We’ve all heard the wrestler’s adage ‘Where the head goes the body follows’. The range of motion of your neck determines the mobility of your head and where it can ‘go’. If your neck is stiff and weak, you will not have access to many important grappling movements (e.g. the Granby roll) and your agility will be compromised. (Note that mobility without strength is a recipe for an injury.)
Improved Balance & Posture
If your opponent can pull or push your head off-centre he can break your posture and begin to impose his will. Having a strong neck is the foundation for avoiding this. High-level grapplers are able to use their heads as a fifth ‘limb’ to manipulate different parts of their opponent’s bodies (cross-face during guard-passes, trap wrists for arm-locks, etc.) and to maintain their balance while being attacked with certain sweeps and reversals.

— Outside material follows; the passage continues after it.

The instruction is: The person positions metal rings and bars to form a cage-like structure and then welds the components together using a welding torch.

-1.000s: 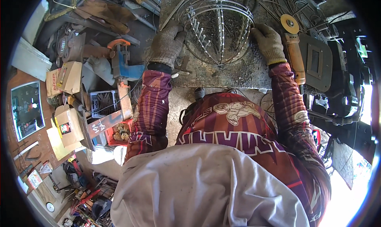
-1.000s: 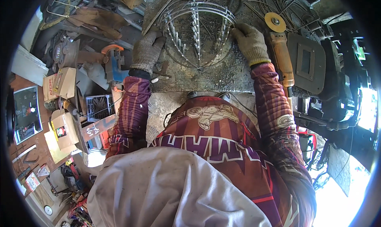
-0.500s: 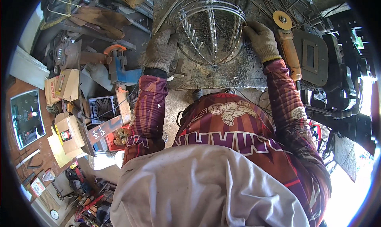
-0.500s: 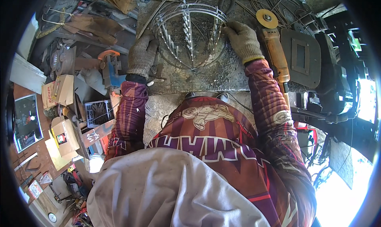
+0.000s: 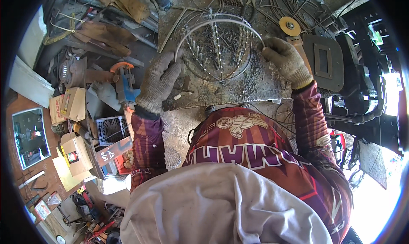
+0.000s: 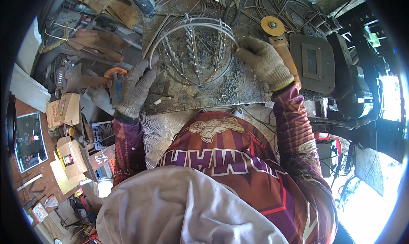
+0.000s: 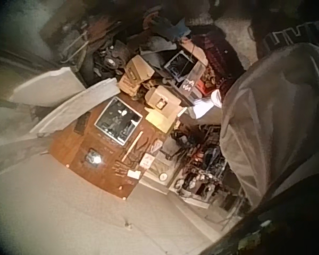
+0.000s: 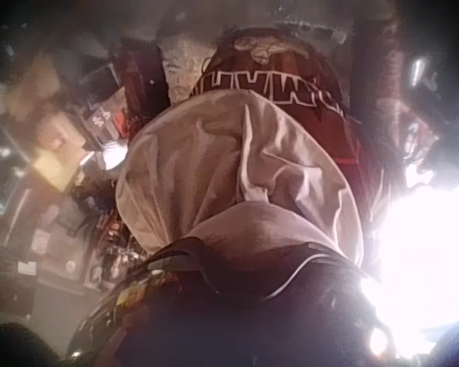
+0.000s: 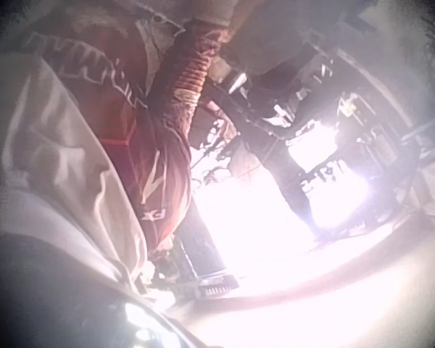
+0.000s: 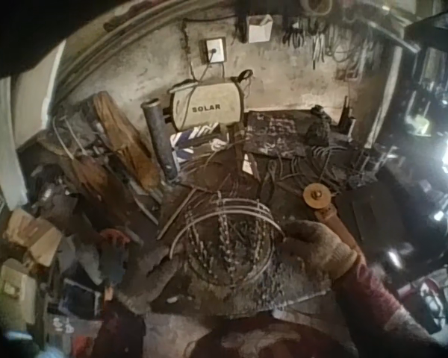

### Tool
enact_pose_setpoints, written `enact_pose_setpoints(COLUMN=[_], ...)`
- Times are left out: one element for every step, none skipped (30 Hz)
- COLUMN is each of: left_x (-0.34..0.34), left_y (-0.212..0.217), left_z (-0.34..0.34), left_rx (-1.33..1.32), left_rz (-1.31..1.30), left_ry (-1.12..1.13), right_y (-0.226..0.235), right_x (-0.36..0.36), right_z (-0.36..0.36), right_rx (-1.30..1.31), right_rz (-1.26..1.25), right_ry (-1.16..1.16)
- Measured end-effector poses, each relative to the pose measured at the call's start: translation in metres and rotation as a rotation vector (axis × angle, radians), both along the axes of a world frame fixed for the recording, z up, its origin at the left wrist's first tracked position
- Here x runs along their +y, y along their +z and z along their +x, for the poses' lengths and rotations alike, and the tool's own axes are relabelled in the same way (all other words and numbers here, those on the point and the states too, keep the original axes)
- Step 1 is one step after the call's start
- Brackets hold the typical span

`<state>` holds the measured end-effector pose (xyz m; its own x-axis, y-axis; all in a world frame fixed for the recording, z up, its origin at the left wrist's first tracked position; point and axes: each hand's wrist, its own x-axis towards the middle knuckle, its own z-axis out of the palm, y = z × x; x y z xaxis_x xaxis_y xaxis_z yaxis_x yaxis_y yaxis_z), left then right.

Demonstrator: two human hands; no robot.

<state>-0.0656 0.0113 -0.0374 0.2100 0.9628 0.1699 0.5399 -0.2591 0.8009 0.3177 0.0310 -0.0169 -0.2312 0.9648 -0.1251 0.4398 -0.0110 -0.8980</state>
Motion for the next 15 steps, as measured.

How to Condition Your Neck
There are several methods of neck-conditioning that I’ve had success with. (Note: again, please consult your doctor before using any of the methods below. If you have a current or previous neck injury, please don’t risk it at all. I also strongly recommend proceeding under the supervision of a certified instructor and using caution when attempting any neck exercise.) Yoga Headstand (Shiasasana) I love the headstand because it helps with both neck-strength and balance. Here’s a good instructional on it:
Wrestler’s Bridges Wrestler’s are often called the most conditioned athletes in the world and it’s no surprise that they practise both the front bridge and back bridge regularly. Here are videos detailing how to do them correctly:
Swiss Ball The swiss ball offers a gentle alternative to neck stretching exercises – here’s a good one to start with:
Resistance Band Training Perhaps my favourite of all, using strong resistance bands to challenge your balance and neck posture will greatly enhance your grappling ability. Here’s a great instructional video that explains how to use them:
Stretching Often over-looked, stretching is a crucial part of neck-conditioning and influence the mobility we spoke about earlier. This is a good routine to use at the end of your BJJ classes:
Keeping your neck strong and healthy is one of the key factors required for you to perform at your peak in BJJ. Incorporating an intelligently-designed and diligent neck-specific conditioning component into your training program will be well worth the effort.